La capacité du Canada de respecter ses obligations internationales pourrait être compromise si la Cour suprême maintenait une décision suspendant l'extradition d'Abdullah Khadr, soutient le gouvernement fédéral.

En demandant à la Cour suprême d'entendre l'affaire, Ottawa plaide que les autres instances se sont trompées en empêchant un terroriste «avoué» d'être jugé aux États-Unis.

Dans sa demande écrite d'autorisation d'appel, obtenue vendredi par La Presse Canadienne, Ottawa soutient que l'affaire soulève des questions d'importance nationale qui nécessitent que le plus haut tribunal du pays s'y intéresse.

Le gouvernement fédéral plaide que les principes fondamentaux de justice «ne devraient pas être utilisés pour imposer les détails techniques de notre code criminel à un partenaire étranger».

En entrevue, l'avocat de M. Khadr, Dennis Edney, a dit ne pas être surpris par le geste d'Ottawa. Selon lui, dès qu'il est question de la famille Khadr, le gouvernement conteste systématiquement les jugements «forts» de la Cour d'appel, pour ensuite perdre en Cour suprême.

En août dernier, le juge Christopher Speyer, de la Cour supérieure de l'Ontario, a estimé que les preuves étaient suffisantes pour extrader M. Khadr aux États-Unis, en raison de déclarations incriminantes faites par l'accusé à la Gendarmerie royale du Canada.

Le juge avait toutefois suspendu l'extradition, affirmant que les États-Unis avaient violé la justice fondamentale dans le cadre de leur implication dans les mauvais traitements subis par l'accusé lors de sa détention de 14 mois au Pakistan. L'envoyer au sud de la frontière ne servirait qu'à féliciter les Américains pour leur «grossière inconduite», disait le juge Speyer.

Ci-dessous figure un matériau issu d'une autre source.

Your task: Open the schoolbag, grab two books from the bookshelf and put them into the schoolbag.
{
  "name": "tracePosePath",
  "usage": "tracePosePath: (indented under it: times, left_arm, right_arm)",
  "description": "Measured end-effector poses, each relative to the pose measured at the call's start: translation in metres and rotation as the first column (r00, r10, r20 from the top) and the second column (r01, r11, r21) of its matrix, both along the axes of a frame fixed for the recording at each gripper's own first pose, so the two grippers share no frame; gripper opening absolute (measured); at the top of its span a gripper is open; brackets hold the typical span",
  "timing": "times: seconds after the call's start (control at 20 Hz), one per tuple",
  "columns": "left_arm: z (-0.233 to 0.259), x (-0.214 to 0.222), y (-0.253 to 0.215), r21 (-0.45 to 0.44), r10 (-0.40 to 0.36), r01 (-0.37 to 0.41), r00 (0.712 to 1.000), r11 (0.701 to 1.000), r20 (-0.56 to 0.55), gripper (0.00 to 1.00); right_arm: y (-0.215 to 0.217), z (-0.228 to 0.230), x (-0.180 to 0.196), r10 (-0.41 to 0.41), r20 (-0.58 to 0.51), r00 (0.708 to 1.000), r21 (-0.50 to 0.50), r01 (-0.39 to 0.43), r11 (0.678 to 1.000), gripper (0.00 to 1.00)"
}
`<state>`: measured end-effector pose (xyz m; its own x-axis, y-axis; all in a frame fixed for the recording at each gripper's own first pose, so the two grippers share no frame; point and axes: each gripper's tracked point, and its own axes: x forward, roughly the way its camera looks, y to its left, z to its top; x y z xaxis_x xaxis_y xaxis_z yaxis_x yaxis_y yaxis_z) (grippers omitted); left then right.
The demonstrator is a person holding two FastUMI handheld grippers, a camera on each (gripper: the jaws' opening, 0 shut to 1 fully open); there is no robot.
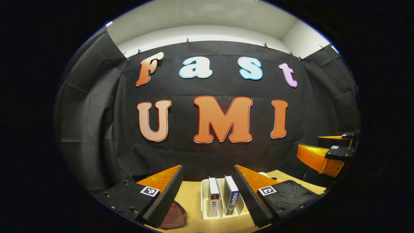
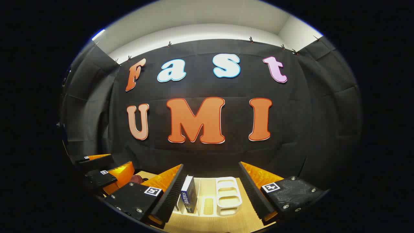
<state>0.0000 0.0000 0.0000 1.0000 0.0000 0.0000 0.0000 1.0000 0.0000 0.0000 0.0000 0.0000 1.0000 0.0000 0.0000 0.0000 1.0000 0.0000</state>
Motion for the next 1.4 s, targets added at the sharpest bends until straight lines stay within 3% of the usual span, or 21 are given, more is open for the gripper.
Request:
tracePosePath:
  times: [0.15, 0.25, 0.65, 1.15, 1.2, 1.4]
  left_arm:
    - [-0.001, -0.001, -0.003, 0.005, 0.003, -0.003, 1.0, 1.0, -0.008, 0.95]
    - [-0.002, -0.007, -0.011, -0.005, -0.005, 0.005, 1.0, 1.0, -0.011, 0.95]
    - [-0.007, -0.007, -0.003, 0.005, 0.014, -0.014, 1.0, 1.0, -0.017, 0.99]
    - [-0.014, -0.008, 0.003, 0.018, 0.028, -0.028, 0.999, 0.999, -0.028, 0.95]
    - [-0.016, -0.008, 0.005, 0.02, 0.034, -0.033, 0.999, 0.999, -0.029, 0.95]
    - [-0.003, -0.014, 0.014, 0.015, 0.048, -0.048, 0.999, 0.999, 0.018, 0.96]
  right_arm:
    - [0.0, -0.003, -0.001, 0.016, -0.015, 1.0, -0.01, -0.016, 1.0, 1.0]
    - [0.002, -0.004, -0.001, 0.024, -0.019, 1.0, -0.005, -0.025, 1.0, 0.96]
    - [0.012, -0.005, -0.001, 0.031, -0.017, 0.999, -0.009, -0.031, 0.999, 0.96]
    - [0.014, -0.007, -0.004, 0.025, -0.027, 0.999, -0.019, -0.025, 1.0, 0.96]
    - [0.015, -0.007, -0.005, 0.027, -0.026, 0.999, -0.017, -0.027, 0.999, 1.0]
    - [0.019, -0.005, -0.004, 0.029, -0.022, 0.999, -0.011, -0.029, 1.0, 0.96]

En mai dernier, la Cour d'appel de l'Ontario a maintenu le jugement de la Cour supérieure.

Dans son argumentation destinée à convaincre la Cour suprême de l'entendre, le gouvernement fédéral affirme que le juge Speyer n'avait pas mesuré tout l'impact de la suspension de l'extradition de l'accusé.

En octobre 2004, les États-Unis avaient versé 500 000 $ à des agents de renseignement pakistanais pour capturer M. Khadr. Celui-ci avait ensuite été privé de son droit aux services consulaires, et avait été battu. Il a finalement admis avoir fourni des armes à Al-Qaïda.

Abdullah Khadr est le fils aîné d'Ahmad Saïd Khadr, un proche d'Oussama ben Laden tué en Afghanistan. C'est aussi le frère d'Omar Khadr, détenu à la prison américaine de Guantanamo Bay après avoir plaidé coupable à une accusation de meurtre d'un soldat américain en Afghanistan.